### EXERCISE OBJECTIVE
Starting with the opening line of the material, restate every line word for word, and end on the line containing "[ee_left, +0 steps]".

### SOURCE DATA

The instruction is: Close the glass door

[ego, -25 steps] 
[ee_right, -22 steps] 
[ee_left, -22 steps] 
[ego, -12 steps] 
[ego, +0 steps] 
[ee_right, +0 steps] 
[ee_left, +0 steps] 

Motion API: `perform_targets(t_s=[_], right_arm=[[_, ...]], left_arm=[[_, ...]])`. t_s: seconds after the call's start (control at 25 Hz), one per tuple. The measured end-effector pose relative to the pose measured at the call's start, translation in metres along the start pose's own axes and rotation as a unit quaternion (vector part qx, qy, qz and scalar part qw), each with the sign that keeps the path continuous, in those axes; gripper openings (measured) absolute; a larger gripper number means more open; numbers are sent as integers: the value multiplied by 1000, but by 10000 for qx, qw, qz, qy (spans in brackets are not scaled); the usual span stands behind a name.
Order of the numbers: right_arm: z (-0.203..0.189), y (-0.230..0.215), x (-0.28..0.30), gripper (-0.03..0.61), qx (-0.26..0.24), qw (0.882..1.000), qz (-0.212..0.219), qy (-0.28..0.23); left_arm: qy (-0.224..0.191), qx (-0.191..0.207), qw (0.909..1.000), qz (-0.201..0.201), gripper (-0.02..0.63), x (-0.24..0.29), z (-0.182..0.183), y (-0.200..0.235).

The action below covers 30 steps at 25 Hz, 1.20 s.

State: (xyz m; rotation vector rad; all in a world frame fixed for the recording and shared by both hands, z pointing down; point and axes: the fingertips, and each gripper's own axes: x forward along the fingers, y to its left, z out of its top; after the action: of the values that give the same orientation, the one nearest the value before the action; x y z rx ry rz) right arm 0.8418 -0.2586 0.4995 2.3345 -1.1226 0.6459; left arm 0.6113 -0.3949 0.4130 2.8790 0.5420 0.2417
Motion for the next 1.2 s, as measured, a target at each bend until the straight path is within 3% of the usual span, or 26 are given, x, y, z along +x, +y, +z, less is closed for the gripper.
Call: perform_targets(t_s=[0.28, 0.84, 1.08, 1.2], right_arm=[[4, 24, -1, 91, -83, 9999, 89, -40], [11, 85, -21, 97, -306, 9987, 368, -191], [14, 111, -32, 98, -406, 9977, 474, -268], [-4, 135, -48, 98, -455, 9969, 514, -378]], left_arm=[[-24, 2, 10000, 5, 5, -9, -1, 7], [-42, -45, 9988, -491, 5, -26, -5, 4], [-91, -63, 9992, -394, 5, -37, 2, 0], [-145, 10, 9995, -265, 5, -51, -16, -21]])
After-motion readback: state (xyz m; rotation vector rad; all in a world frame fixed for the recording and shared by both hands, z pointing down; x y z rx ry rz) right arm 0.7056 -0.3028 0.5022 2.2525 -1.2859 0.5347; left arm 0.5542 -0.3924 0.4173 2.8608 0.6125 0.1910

### ANSWER BELOW
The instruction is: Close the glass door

[ego, -25 steps] 
[ee_right, -22 steps] 
[ee_left, -22 steps] 
[ego, -12 steps] 
[ego, +0 steps] 
[ee_right, +0 steps] 
[ee_left, +0 steps] 

That concludes the output for this exercise.